Psych Crime Reporter

July 29, 2013

New York psychiatric services company pays $1 million to settle fraud charge

Filed under: Uncategorized — Psych Crime Reporter @ 2:13 pm

A New York company that provided psychiatry services to nursing home residents with dementia has settled a whistleblower Medicare fraud case for $1 million. The son of a company founder reportedly filed the original False Claims Act complaint to initiate the case.

The Department of Justice alleged Park Avenue Medical Associates billed for psychiatry services for patients whose dementia or cognitive disorders actually made them unable to benefit from psychotherapy. Authorities also charged the company with billing for services where there was no documentation. PAMA billed for nearly 91,000 exams that “were duplicative, failed to comply with Medicare rules and reflected a lack of coordination of care both among PAMA’s own psychiatrist, psychologists and nurses, and between PAMA”s employees and staff at the facilities at which PAMA performed services,” according to the complaint.

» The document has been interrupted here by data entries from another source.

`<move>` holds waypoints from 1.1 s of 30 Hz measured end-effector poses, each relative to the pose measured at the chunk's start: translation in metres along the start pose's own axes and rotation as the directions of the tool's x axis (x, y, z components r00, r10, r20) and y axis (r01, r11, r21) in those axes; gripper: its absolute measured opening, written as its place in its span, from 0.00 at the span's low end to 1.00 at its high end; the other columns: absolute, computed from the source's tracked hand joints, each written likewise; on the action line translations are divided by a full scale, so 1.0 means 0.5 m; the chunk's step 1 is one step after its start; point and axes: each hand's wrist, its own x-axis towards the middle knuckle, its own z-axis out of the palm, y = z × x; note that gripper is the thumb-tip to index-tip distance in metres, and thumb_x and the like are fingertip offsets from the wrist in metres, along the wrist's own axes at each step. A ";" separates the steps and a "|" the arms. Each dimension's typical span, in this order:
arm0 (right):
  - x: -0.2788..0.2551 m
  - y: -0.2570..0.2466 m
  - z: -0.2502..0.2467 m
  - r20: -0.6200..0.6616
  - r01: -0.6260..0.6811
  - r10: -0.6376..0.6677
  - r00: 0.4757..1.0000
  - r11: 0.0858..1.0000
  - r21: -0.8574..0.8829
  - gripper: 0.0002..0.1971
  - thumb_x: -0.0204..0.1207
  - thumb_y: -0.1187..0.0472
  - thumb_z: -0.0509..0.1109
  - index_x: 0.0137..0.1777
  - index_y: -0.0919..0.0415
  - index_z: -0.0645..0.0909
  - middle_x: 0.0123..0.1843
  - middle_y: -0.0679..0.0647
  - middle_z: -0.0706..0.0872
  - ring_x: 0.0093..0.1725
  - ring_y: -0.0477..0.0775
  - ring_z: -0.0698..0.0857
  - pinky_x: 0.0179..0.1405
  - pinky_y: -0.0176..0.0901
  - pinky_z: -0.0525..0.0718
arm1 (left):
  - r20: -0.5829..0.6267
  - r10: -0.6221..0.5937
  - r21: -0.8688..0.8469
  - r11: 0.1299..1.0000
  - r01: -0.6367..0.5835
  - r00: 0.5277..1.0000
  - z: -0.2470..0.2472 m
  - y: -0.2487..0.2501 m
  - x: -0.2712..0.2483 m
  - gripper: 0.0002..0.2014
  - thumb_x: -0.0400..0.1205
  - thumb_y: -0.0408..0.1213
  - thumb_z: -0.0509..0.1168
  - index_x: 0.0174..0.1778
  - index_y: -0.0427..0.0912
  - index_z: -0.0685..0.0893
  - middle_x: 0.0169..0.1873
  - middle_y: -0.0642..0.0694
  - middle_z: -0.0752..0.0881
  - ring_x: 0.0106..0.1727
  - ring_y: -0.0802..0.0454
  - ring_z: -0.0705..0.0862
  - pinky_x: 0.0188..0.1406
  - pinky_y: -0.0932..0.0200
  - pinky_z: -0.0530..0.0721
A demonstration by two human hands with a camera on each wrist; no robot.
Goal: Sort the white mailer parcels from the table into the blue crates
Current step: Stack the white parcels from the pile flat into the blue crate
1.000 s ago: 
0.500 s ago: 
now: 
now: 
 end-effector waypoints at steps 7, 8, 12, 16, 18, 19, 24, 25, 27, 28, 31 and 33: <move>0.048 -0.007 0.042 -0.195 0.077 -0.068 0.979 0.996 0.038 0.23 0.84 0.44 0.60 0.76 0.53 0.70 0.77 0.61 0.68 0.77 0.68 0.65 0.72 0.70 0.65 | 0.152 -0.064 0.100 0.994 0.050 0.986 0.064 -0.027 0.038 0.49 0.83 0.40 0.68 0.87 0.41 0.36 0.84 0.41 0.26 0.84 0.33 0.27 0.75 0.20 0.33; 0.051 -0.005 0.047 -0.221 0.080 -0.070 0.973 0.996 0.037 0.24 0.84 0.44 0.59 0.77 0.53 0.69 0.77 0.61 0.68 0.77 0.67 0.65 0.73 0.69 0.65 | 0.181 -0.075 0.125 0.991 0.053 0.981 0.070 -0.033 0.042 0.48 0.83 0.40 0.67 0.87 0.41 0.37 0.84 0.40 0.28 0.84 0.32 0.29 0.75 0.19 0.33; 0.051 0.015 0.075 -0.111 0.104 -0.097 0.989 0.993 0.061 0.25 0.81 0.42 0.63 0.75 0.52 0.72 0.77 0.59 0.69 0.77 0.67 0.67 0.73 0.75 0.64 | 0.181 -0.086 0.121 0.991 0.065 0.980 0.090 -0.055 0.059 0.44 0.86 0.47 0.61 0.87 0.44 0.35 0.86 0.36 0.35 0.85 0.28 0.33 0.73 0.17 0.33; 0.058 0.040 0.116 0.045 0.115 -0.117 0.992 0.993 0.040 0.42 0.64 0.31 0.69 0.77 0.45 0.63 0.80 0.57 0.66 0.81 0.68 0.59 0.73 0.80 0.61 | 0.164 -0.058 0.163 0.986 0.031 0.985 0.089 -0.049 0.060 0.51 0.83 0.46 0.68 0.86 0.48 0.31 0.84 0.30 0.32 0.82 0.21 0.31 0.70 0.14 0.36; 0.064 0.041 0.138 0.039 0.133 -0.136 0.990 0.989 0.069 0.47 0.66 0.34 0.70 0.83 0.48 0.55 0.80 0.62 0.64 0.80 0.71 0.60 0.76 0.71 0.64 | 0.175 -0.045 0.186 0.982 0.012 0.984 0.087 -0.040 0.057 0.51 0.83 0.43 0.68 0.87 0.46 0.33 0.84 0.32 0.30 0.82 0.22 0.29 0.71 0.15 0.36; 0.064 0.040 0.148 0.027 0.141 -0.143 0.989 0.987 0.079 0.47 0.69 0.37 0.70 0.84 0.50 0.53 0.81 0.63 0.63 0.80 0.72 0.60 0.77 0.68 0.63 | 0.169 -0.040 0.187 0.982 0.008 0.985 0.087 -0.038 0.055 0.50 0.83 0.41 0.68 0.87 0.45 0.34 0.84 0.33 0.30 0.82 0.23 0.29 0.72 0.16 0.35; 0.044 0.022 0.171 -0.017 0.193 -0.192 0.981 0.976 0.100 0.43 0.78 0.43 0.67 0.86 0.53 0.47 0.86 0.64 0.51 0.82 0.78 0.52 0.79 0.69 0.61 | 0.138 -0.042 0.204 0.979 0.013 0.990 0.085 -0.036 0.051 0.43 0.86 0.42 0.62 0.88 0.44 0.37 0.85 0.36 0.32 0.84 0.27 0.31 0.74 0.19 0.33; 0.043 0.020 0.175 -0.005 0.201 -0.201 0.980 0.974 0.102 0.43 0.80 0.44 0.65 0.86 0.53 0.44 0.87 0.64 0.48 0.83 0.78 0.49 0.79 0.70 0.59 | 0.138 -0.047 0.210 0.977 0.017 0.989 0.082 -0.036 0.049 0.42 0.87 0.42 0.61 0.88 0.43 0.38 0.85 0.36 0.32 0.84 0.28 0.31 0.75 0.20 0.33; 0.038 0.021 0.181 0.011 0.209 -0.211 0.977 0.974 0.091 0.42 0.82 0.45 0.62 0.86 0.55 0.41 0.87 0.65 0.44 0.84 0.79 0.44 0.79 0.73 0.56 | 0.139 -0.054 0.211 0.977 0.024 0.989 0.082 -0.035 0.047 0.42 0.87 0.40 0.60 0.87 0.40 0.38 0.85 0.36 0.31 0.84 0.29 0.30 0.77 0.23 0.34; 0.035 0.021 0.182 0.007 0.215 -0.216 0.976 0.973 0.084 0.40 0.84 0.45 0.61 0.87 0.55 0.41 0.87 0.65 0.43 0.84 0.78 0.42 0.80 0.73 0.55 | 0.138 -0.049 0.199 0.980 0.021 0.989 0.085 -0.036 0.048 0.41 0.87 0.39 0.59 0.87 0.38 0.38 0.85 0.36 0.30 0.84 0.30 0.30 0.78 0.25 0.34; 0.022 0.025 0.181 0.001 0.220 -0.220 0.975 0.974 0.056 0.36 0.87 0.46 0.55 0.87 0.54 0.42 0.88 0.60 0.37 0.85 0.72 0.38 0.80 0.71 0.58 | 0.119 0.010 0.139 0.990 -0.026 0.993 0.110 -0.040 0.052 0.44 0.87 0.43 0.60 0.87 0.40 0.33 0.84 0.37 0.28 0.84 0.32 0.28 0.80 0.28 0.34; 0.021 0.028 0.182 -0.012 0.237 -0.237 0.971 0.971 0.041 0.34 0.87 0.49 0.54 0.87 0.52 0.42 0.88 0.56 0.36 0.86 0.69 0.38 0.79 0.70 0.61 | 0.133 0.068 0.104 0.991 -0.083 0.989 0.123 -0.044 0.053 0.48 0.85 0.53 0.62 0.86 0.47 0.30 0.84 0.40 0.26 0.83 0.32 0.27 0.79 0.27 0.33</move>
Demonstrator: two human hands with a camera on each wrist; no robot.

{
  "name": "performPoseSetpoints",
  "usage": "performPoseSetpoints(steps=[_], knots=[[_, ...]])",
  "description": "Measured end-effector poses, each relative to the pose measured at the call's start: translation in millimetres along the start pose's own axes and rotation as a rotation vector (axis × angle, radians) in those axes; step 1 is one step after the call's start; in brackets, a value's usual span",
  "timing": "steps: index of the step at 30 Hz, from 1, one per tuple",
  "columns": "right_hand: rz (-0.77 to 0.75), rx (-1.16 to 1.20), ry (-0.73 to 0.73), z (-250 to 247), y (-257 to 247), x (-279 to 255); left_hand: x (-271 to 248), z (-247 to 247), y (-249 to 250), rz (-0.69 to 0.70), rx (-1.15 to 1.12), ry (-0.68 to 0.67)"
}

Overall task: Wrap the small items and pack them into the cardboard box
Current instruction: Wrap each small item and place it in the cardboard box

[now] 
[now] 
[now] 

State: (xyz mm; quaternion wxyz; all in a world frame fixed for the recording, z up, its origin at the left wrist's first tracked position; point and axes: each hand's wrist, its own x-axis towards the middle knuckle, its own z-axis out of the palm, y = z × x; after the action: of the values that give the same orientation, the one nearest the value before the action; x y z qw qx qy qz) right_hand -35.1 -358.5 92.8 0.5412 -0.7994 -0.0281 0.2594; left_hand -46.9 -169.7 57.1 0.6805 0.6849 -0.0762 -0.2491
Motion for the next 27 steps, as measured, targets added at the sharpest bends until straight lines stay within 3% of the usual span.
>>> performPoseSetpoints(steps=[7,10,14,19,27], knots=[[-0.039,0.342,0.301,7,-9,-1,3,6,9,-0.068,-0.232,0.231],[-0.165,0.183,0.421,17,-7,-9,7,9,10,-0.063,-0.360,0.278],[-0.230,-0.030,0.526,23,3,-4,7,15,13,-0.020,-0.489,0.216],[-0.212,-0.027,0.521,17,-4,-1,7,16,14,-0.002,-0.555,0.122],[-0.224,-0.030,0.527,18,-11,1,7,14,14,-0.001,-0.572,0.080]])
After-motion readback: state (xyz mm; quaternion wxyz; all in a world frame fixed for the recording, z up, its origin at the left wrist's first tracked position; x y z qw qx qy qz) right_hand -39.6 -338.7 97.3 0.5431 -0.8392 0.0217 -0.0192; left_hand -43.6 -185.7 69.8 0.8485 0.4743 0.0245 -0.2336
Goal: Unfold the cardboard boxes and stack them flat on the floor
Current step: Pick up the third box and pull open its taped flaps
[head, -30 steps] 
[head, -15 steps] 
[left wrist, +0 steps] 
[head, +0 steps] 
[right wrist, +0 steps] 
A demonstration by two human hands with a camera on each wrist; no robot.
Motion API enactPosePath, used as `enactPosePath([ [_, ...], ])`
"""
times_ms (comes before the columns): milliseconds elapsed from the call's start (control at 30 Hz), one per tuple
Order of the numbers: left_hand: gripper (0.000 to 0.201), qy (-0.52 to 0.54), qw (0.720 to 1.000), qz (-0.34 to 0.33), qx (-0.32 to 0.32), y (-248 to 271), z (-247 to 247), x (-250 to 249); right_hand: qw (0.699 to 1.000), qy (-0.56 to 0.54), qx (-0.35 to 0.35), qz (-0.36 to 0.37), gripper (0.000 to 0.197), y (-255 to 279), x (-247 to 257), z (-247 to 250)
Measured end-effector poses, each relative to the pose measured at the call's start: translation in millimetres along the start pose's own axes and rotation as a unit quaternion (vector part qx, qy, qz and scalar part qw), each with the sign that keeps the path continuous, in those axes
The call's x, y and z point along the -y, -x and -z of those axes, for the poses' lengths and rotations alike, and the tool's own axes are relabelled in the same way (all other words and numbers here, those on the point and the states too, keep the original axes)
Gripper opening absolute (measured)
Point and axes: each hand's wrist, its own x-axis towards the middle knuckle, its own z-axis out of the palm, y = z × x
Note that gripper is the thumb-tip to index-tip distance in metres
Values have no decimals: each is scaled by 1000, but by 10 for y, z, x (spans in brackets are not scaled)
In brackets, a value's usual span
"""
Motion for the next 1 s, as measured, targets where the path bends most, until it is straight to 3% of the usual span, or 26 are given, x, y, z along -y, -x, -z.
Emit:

Prosecutors said the organization gave incentives to employees to “perform unnecessary and duplicative services by compensating them based on how many services they provided and the level at which Medicare reimbursed for those services.” It continued that PAMA’s compliance program was “inadequate” to detect and counter the illegal billings.

In a statement sent to McKnight’s, Park Avenue Medical Associates said it “fully cooperated with the government during the course of this inquiry. It is pleased that this matter is now settled and that the uncertainties and cost of protracted litigation with the government have been avoided.”

The settlement, which can be seen here, was approved Friday by U.S. District Court Judge Colleen McMahon. PAMA also entered into a corporate integrity agreement with the government, which guarantees additional oversight for a period of time.

The False Claims Act case became all the more interesting Thursday when it was reported by the New York Post that the whistleblower, Zachery Wolfson, is the son of the company’s chief medical officer and founding partner, Mitchell Wolfson, M.D. The younger Wolfson stands to collect as much as $250,000 for filing the original complaint, according to the Post.